Exercise:
Filter the lines below, keeping each one that holds "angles".

Dataset excerpt:
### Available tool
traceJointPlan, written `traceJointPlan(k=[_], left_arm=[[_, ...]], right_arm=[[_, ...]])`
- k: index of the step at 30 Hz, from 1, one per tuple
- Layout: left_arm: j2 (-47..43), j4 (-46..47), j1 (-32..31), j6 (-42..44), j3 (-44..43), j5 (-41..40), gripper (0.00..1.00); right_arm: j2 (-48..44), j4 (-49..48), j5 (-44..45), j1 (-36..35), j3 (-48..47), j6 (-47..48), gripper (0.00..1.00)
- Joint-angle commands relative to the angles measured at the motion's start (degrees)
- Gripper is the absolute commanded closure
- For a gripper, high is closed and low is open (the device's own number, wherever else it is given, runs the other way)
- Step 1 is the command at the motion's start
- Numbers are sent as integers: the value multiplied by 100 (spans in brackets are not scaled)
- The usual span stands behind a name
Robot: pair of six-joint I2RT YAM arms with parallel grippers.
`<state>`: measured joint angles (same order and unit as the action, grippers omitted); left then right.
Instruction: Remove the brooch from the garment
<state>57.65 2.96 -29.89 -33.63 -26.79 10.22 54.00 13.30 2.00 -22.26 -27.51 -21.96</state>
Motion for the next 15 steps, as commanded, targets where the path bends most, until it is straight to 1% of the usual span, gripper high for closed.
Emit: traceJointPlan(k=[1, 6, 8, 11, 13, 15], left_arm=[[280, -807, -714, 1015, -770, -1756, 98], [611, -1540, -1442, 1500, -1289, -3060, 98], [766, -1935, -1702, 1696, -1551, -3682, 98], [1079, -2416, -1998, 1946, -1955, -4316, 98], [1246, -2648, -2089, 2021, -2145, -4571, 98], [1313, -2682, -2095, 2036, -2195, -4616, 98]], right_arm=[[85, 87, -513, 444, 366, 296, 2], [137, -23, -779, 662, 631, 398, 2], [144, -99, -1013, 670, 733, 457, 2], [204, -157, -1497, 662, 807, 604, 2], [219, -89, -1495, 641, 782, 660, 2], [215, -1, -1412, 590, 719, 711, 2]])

Exercise response:
- Joint-angle commands relative to the angles measured at the motion's start (degrees)
`<state>`: measured joint angles (same order and unit as the action, grippers omitted); left then right.

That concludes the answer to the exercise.